▸ Work item
Retype the records below from their first line through the line containing "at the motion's", and include nothing else.

Stored entries
_ _ _ _ _
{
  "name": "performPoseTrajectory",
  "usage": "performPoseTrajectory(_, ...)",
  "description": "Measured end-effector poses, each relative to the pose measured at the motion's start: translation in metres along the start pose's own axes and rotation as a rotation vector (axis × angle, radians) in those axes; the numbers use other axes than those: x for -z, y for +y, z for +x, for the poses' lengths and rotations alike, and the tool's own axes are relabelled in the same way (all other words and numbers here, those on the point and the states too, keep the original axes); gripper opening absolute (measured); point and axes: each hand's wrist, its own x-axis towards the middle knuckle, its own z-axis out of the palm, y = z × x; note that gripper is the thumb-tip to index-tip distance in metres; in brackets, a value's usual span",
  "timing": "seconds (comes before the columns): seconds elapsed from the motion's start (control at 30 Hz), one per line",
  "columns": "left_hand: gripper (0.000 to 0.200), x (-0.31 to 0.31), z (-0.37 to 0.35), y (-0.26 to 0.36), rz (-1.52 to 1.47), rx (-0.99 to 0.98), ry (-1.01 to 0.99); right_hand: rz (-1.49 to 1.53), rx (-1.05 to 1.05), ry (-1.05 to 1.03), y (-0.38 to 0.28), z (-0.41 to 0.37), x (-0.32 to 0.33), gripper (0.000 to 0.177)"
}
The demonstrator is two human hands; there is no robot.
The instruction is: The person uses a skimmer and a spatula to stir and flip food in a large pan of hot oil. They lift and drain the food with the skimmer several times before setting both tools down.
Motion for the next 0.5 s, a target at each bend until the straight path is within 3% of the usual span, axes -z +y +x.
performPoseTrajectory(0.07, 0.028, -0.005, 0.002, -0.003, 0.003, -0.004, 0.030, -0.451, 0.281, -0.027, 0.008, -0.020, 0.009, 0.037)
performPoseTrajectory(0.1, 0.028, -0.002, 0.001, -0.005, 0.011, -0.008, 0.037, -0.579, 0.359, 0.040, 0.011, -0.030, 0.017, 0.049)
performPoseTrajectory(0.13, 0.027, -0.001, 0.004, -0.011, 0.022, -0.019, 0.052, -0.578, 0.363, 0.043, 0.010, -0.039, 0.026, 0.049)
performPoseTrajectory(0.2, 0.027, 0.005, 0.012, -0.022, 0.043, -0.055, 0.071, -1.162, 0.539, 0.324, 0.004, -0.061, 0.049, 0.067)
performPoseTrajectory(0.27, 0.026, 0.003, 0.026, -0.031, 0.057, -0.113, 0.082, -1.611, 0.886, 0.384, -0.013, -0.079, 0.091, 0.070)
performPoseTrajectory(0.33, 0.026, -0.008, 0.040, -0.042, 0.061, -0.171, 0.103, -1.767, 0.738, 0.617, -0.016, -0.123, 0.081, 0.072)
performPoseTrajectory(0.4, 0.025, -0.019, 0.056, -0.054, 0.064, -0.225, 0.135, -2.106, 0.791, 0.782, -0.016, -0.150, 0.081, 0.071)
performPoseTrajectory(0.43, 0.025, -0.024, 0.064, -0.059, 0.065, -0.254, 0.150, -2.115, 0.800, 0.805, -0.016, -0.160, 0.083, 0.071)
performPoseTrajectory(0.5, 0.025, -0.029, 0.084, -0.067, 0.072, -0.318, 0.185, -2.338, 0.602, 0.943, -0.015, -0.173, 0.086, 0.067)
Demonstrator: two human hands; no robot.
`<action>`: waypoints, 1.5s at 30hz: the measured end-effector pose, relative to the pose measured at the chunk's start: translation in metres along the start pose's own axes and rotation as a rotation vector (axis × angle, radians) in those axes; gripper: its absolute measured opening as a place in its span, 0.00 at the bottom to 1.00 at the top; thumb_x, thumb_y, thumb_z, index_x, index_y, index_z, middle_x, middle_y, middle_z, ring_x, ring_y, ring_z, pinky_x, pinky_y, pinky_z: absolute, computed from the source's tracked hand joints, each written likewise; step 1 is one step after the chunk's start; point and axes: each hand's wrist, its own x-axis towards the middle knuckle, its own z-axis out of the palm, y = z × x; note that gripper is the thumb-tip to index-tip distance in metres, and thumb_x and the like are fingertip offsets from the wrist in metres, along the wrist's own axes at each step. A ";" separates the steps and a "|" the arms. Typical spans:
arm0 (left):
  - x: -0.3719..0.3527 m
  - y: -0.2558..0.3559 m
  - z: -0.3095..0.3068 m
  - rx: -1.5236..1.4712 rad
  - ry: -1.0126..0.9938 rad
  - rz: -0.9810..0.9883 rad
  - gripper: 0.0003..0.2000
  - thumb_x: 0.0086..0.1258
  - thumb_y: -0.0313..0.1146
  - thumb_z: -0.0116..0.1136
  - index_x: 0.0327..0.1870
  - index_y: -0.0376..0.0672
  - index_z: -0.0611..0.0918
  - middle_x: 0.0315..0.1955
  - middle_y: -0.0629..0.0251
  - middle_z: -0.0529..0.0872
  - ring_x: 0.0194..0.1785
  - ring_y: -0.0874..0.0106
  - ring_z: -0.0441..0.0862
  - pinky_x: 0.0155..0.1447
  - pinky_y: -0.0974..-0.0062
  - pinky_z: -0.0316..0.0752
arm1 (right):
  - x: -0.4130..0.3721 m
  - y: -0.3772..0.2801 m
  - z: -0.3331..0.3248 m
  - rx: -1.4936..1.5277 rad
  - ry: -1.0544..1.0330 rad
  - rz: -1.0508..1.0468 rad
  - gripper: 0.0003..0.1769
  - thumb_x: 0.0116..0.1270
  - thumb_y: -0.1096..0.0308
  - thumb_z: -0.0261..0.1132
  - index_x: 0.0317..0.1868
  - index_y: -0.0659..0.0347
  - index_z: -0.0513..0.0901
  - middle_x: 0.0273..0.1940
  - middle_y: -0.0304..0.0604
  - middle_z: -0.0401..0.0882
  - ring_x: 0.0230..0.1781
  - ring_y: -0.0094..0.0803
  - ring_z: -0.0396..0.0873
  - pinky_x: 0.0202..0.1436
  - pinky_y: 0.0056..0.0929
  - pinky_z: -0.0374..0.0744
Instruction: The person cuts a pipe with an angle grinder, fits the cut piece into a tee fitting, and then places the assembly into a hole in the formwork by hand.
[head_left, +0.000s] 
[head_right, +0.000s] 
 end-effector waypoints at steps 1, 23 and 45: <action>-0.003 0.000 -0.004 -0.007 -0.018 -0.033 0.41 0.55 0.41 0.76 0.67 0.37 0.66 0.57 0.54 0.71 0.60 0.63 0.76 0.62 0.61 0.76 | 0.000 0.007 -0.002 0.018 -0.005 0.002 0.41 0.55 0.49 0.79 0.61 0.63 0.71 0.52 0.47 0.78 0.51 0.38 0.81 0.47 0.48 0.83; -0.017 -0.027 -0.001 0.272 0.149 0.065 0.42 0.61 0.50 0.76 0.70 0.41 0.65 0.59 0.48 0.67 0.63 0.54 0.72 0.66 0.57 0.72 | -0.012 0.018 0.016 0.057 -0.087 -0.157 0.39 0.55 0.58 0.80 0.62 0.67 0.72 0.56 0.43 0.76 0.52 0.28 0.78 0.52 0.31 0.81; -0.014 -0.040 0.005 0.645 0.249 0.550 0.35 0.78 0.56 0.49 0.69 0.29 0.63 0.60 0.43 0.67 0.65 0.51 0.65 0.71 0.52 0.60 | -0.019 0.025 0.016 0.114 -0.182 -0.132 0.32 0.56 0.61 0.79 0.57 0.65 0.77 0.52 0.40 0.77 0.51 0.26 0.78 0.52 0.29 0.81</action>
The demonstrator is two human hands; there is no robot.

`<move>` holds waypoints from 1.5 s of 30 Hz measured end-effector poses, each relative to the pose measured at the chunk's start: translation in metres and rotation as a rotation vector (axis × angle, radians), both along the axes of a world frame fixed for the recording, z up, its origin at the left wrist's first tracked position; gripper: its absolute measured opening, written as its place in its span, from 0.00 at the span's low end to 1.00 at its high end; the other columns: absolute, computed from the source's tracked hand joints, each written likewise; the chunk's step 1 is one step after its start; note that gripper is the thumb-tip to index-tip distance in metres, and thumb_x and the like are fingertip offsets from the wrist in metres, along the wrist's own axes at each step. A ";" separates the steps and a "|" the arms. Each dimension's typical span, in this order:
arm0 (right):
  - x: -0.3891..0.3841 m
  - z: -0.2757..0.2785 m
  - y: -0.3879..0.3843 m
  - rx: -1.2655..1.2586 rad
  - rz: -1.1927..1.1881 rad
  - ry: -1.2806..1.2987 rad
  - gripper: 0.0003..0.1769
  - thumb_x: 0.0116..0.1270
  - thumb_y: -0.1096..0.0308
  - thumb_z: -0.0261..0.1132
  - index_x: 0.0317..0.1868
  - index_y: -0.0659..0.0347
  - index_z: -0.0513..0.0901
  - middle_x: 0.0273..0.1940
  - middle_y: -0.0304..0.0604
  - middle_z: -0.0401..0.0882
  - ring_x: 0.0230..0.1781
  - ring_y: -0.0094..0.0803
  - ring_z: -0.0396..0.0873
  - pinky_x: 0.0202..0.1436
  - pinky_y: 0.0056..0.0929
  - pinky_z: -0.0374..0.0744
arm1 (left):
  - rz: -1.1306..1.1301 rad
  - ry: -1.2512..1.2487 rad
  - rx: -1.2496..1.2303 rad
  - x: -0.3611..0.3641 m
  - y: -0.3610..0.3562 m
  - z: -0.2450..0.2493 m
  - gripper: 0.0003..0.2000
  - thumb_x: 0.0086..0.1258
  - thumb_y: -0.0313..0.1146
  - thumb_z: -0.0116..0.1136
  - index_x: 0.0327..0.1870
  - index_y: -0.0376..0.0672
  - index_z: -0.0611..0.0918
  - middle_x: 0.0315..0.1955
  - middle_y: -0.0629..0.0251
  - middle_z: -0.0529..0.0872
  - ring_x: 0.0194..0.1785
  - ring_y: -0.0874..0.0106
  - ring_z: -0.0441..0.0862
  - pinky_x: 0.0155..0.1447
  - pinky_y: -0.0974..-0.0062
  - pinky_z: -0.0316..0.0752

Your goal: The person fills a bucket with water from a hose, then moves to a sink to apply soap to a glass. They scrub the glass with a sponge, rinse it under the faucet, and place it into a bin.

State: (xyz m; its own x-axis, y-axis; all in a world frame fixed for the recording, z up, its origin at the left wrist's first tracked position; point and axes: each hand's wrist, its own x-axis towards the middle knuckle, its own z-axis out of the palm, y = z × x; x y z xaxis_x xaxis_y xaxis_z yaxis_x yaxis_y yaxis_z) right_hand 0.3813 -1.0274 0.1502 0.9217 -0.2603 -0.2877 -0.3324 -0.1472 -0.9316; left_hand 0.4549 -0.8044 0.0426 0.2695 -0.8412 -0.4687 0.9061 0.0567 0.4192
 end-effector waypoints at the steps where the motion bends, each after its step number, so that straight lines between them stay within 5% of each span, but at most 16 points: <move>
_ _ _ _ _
▸ Output of the exercise
{
  "name": "performPoseTrajectory",
  "usage": "performPoseTrajectory(_, ...)",
  "description": "Measured end-effector poses, each relative to the pose measured at the motion's start: translation in metres along the start pose's own axes and rotation as a rotation vector (axis × angle, radians) in those axes; the numbers use other axes than those: x for -z, y for +y, z for +x, for the poses' lengths and rotations alike, and the tool's own axes are relabelled in the same way (all other words and numbers here, those on the point and the states too, keep the original axes); gripper opening absolute (measured); point and axes: each hand's wrist, its own x-axis towards the middle knuckle, its own z-axis out of the palm, y = z × x; note that gripper is the thumb-tip to index-tip distance in metres; in brackets, a value's usual span",

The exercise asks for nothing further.